[Start of Attachment]
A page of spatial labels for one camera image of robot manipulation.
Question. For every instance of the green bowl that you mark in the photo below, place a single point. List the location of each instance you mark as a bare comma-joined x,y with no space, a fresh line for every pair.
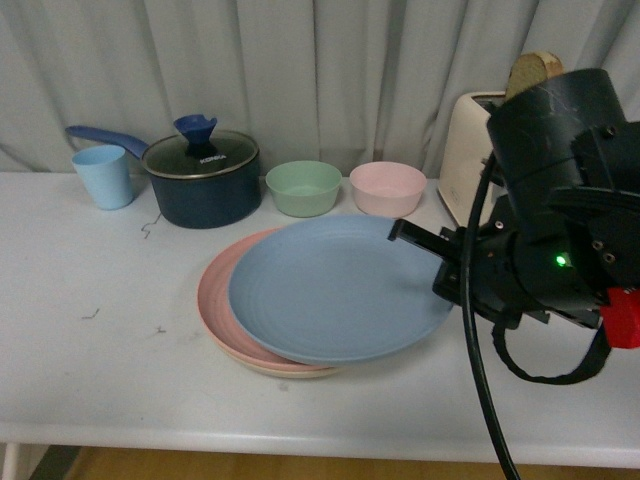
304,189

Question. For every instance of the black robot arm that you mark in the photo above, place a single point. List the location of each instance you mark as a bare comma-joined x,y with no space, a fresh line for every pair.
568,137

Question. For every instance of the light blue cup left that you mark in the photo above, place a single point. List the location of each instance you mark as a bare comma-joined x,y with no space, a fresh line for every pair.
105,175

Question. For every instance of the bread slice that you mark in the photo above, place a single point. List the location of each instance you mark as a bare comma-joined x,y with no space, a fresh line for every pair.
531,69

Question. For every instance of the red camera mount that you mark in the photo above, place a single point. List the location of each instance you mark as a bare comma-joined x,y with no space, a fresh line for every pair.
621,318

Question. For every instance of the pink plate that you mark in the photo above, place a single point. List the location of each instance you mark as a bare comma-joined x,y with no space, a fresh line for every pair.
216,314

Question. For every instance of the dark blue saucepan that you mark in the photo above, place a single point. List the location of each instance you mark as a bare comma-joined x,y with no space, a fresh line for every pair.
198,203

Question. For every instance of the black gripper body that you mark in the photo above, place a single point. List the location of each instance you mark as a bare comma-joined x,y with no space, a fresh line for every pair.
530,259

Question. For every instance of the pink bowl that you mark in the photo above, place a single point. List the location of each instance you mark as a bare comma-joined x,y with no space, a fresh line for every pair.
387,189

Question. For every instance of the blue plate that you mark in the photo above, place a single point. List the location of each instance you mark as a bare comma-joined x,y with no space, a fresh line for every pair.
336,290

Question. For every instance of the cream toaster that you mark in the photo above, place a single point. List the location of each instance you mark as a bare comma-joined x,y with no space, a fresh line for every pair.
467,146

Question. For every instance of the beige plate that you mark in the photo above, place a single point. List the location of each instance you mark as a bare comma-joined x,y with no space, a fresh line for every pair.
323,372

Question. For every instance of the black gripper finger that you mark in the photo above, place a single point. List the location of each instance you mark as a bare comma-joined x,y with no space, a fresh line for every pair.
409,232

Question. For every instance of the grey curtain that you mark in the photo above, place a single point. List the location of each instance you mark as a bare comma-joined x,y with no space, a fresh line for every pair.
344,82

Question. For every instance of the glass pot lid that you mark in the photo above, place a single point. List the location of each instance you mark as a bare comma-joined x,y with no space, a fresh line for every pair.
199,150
[End of Attachment]
[Start of Attachment]
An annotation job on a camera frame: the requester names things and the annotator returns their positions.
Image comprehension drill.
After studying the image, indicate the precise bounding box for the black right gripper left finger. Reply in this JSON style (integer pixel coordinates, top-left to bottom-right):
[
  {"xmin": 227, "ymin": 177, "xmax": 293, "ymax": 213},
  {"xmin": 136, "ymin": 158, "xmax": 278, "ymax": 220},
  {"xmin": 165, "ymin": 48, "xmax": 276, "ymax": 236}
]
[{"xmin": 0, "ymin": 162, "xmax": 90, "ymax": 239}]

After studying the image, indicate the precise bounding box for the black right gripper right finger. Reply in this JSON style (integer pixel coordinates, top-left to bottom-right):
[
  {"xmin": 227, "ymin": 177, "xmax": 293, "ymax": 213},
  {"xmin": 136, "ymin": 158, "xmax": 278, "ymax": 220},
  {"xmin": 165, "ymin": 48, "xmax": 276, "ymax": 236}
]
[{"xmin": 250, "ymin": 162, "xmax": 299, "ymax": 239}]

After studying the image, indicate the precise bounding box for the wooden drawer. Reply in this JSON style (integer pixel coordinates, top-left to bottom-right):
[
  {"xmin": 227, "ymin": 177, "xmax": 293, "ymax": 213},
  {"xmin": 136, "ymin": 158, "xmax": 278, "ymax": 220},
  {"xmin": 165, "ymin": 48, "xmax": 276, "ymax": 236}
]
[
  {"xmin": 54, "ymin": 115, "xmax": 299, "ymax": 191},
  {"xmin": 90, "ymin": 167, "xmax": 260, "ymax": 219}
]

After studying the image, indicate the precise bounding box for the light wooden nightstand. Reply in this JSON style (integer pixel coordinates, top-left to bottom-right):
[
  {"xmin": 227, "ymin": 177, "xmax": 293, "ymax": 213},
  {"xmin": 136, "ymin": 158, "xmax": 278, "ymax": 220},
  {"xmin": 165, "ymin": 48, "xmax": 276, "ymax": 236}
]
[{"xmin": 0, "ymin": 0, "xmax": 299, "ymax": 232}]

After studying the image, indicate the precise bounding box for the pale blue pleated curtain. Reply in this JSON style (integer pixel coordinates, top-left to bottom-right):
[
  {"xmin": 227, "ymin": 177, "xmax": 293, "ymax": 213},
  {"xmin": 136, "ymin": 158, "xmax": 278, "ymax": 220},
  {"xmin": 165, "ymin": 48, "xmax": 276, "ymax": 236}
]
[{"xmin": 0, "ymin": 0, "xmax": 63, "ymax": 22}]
[End of Attachment]
> **Requirement**
Go over the data and return every line that includes the word "wooden".

> **Answer box**
After studying the image, indicate the precise bounding box for the wooden drawer. Reply in this JSON style (integer pixel coordinates, top-left to bottom-right):
After studying the image, indicate the precise bounding box for the light wooden nightstand. Reply in this JSON style (integer pixel coordinates, top-left to bottom-right):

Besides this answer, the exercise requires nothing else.